§ **What the exercise asks**
Reproduce the records below exactly; no pictures.

§ **Provided records**
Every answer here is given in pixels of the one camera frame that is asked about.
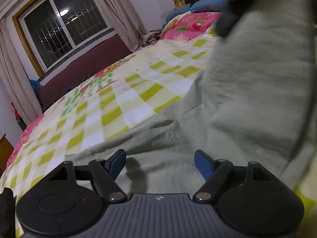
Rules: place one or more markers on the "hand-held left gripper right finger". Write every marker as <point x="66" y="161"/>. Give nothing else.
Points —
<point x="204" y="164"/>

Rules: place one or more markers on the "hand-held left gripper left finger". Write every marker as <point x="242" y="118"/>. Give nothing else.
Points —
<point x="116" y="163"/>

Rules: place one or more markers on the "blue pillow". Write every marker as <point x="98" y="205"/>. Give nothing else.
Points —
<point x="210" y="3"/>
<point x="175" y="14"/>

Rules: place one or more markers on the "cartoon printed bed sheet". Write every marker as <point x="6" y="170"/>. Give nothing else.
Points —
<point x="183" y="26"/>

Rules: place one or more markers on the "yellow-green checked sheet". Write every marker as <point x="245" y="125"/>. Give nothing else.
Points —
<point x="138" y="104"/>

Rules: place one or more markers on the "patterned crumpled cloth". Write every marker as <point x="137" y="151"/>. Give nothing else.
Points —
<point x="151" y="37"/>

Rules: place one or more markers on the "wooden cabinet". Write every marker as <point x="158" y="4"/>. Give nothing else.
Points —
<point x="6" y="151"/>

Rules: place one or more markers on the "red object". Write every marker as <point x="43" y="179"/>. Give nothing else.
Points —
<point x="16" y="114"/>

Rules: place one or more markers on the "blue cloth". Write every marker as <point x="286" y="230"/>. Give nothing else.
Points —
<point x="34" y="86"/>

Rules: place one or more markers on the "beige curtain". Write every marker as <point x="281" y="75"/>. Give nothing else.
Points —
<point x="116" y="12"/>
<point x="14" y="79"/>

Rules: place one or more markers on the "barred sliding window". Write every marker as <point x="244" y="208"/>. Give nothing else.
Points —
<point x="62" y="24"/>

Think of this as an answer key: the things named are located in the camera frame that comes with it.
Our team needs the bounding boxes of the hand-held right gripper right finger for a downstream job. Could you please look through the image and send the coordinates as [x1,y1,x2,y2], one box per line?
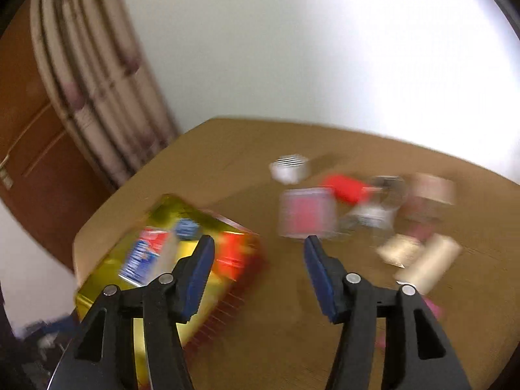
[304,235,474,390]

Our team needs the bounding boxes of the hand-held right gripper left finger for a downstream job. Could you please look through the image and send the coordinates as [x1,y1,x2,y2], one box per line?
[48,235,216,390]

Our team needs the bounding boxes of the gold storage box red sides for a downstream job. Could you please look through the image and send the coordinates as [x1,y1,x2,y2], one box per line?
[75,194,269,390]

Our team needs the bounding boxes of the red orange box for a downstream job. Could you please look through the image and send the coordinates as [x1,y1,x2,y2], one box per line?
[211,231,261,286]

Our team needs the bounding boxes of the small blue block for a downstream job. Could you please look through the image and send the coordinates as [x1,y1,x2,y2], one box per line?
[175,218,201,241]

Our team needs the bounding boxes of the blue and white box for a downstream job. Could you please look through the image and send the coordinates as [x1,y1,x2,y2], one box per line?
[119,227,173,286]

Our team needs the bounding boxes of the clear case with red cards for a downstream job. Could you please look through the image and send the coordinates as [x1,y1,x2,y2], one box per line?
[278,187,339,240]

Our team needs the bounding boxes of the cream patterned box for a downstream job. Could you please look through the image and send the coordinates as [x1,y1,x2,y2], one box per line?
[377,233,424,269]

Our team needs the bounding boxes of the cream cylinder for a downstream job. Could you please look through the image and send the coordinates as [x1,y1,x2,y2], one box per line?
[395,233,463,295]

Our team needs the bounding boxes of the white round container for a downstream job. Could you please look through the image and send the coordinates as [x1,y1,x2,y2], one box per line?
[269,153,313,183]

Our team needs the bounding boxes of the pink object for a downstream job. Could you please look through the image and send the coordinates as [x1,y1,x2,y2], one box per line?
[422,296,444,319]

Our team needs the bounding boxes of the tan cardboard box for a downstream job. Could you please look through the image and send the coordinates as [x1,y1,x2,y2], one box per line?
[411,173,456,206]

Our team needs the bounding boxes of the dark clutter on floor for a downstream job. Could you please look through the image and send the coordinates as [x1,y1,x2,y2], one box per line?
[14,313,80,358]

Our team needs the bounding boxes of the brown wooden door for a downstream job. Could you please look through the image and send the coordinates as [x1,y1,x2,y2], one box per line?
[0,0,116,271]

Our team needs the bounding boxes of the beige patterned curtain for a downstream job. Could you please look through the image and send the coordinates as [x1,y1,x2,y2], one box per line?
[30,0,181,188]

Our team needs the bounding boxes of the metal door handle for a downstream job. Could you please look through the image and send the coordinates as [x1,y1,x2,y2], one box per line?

§ **Response to the exercise**
Every answer here is given in pixels of the one camera frame that is asked about.
Rules: place one or more markers on the "hand-held left gripper right finger". Write every marker as <point x="66" y="161"/>. Give nothing else.
Points —
<point x="204" y="164"/>

Rules: place one or more markers on the "hand-held left gripper left finger". Write every marker as <point x="242" y="118"/>. Give nothing else.
Points —
<point x="116" y="163"/>

Rules: place one or more markers on the "blue pillow". Write every marker as <point x="98" y="205"/>. Give nothing else.
Points —
<point x="210" y="3"/>
<point x="175" y="14"/>

Rules: place one or more markers on the "cartoon printed bed sheet". Write every marker as <point x="6" y="170"/>. Give nothing else.
Points —
<point x="183" y="26"/>

Rules: place one or more markers on the "yellow-green checked sheet". Write every marker as <point x="245" y="125"/>. Give nothing else.
Points —
<point x="138" y="104"/>

Rules: place one or more markers on the "patterned crumpled cloth". Write every marker as <point x="137" y="151"/>. Give nothing else.
Points —
<point x="151" y="37"/>

Rules: place one or more markers on the "wooden cabinet". Write every marker as <point x="158" y="4"/>. Give nothing else.
Points —
<point x="6" y="151"/>

Rules: place one or more markers on the "red object". Write every marker as <point x="43" y="179"/>. Give nothing else.
Points —
<point x="16" y="114"/>

Rules: place one or more markers on the "blue cloth". Write every marker as <point x="286" y="230"/>. Give nothing else.
Points —
<point x="34" y="86"/>

Rules: place one or more markers on the "beige curtain". Write every marker as <point x="281" y="75"/>. Give nothing else.
Points —
<point x="116" y="12"/>
<point x="14" y="79"/>

Rules: place one or more markers on the "barred sliding window". Write every marker as <point x="244" y="208"/>. Give nothing else.
Points —
<point x="62" y="24"/>

Think of this as an answer key: the things named are located in the camera frame that comes with it.
Our team needs the bounding boxes of the hand-held right gripper right finger for a downstream job. Could you please look through the image and send the coordinates as [x1,y1,x2,y2], one box per line?
[304,235,474,390]

Our team needs the bounding boxes of the hand-held right gripper left finger for a downstream job. Could you please look through the image and send the coordinates as [x1,y1,x2,y2], one box per line?
[48,235,216,390]

Our team needs the bounding boxes of the gold storage box red sides for a downstream job. Could you please look through the image and send the coordinates as [x1,y1,x2,y2], one box per line?
[75,194,269,390]

Our team needs the bounding boxes of the red orange box for a downstream job. Could you please look through the image and send the coordinates as [x1,y1,x2,y2], one box per line?
[211,231,261,286]

Our team needs the bounding boxes of the small blue block for a downstream job. Could you please look through the image and send the coordinates as [x1,y1,x2,y2], one box per line?
[175,218,201,241]

Our team needs the bounding boxes of the blue and white box for a downstream job. Could you please look through the image and send the coordinates as [x1,y1,x2,y2], one box per line?
[119,227,173,286]

Our team needs the bounding boxes of the clear case with red cards for a downstream job. Could you please look through the image and send the coordinates as [x1,y1,x2,y2], one box per line?
[278,187,339,240]

Our team needs the bounding boxes of the cream patterned box for a downstream job. Could you please look through the image and send the coordinates as [x1,y1,x2,y2], one box per line?
[377,233,424,269]

Our team needs the bounding boxes of the cream cylinder for a downstream job. Could you please look through the image and send the coordinates as [x1,y1,x2,y2], one box per line?
[395,233,463,295]

Our team needs the bounding boxes of the white round container for a downstream job. Could you please look through the image and send the coordinates as [x1,y1,x2,y2], one box per line?
[269,153,313,183]

Our team needs the bounding boxes of the pink object for a downstream job. Could you please look through the image and send the coordinates as [x1,y1,x2,y2], one box per line?
[422,296,444,319]

Our team needs the bounding boxes of the tan cardboard box for a downstream job. Could you please look through the image and send the coordinates as [x1,y1,x2,y2], one box per line?
[411,173,456,206]

Our team needs the bounding boxes of the dark clutter on floor for a downstream job. Could you please look through the image and send the coordinates as [x1,y1,x2,y2], one box per line?
[14,313,80,358]

Our team needs the bounding boxes of the brown wooden door for a downstream job. Could you please look through the image and send the coordinates as [x1,y1,x2,y2], one box per line?
[0,0,116,271]

Our team needs the bounding boxes of the beige patterned curtain for a downstream job. Could you please look through the image and send the coordinates as [x1,y1,x2,y2], one box per line?
[30,0,181,188]

Our team needs the bounding boxes of the metal door handle for a downstream job. Could you please look through the image and send the coordinates as [x1,y1,x2,y2], one box per line?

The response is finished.